With subtle hints that the economy is finally turning from its free-fall, merger and acquisition transactions will begin to surface once again. The preamble of many transaction documents includes various “representations and warranties”, provisions which may provide the parties with a foundation to detail certain facts and circumstances which found a transaction. Typically, the representations and warranties are promised to be true and correct when made and as of the closing, and will survive the closing. For example, under a stock purchase agreement, a seller may represent that “there are no claims, legal actions, suits, arbitrations or governmental investigations in progress or pending”. Representations will have reach well after the final signature is notarized at closing.

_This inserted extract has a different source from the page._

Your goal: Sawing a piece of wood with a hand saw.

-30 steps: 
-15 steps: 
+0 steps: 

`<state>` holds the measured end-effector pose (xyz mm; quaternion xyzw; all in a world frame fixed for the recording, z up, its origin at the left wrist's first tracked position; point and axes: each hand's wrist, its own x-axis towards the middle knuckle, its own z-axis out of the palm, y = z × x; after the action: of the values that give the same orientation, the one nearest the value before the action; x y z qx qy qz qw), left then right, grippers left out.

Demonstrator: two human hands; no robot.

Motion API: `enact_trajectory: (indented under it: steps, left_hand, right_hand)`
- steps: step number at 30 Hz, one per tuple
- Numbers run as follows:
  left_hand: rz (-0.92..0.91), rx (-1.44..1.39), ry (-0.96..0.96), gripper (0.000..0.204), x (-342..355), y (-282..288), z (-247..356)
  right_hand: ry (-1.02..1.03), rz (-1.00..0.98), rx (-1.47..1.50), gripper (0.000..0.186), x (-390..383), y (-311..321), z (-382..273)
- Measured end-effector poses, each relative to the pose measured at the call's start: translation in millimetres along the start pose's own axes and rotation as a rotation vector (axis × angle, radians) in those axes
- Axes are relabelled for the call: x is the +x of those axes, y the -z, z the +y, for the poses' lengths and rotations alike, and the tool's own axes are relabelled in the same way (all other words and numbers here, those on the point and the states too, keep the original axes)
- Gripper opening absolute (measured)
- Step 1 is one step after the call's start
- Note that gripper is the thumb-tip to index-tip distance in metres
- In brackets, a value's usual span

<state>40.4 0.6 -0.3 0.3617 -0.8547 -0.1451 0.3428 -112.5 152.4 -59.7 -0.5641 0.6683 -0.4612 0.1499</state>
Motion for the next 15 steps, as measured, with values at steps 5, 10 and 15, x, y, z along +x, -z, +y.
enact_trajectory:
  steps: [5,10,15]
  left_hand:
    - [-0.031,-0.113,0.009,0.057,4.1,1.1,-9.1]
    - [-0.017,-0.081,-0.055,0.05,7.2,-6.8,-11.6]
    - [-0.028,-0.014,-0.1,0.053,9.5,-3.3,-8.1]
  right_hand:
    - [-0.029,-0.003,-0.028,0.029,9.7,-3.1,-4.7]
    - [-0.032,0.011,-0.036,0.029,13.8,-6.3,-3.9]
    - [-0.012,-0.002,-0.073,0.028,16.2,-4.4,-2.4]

The 1872 Court of Appeals decision in Hawkins v. Pemberton confirms long-standing, black letter, law that an unequivocal written representation of fact constitutes a warranty:
To constitute a warranty, it is not necessary that the word warranty should be used. It is a general rule that whatever a seller represents, at the time of a sale, is a warranty. (Wood v. Smith, 4 Car. & Payne, 45.)
In Stone v. Denny (4 Metcalf, 151) it is said that the courts in their later decisions “manifested a strong disposition to construe liberally, in favor of the vendee, the language used by the vendor in making any affirmation as to his goods, and have been disposed to treat such affirmations as warranties whenever the language would reasonably authorize the inference that the vendee so understood it.”
In Oneida Manufacturing Society v. Lawrence (4 Cowen, 440) Chief Justice Savage says: “There is no particular phraseology necessary to constitute a warranty. The assertion or affirmation of a vendor concerning the article sold must be positive and unequivocal. It must be a representation which the vendee relies on, and which is understood by the parties as an absolute assertion, and not the expression of an opinion”.
This common law principle is in accord with the Uniform Commercial Code:
§ 2-313. Express Warranties by Affirmation, Promise, Description, Sample
(1) Express warranties by the seller are created as follows:
(a) Any affirmation of fact or promise made by the seller to the buyer which relates to the goods and becomes part of the basis of the bargain creates an express warranty that the goods shall conform to the affirmation or promise.
(b) Any description of the goods which is made part of the basis of the bargain creates an express warranty that the goods shall conform to the description.
(c) Any sample or model which is made part of the basis of the bargain creates an express warranty that the whole of the goods shall conform to the sample or model.
(2) It is not necessary to the creation of an express warranty that the seller use formal words such as “warrant” or “guarantee” or that he have a specific intention to make a warranty, but an affirmation merely of the value of the goods or a statement purporting to be merely the seller’s opinion or commendation of the goods does not create a warranty.
It is well settled that a warranty is “an assurance by one party to a contract of the existence of a fact upon which the other party may rely” and effectively constitutes a promise to indemnify the promisee for any loss it may suffer if the fact warranted proves untrue. The warranty serves to relieve the promisee of any duty to ascertain the warranted fact for himself; the maxim “ignorance of the law is no excuse” may not be invoked to preclude one from relying upon a warranty. The risk of the fact being different from what is warranted is placed upon the party giving the warranty and the warrantor’s good faith belief in the veracity of the representation is no defense to the breach of warranty claim. Once the express warranty is shown to be relied upon as part of the contract, the right to be indemnified in damages for its breach does not depend upon proof that the buyer believed the assurance of fact made in the warranty would be fulfilled – rather, the right to indemnification depends only upon establishing breach of the warranty. The warrantor is liable for damages if the fact or condition it warrants as true turns out false. Inasmuch as a breach of contract occurs when a party to a valid contract commits an act in violation of its terms, a subsequent falsity of a warranty given at the time of a transaction constitutes such a violation.
In light of the long-term ramifications which result from representations and warranties, coupled with the fact that a good faith belief in the veracity of a representation is wholly irrelevant to defense of a breach of warranty claim, it is imperative that counsel work closely with clients to confirm the absolute accuracy of the same.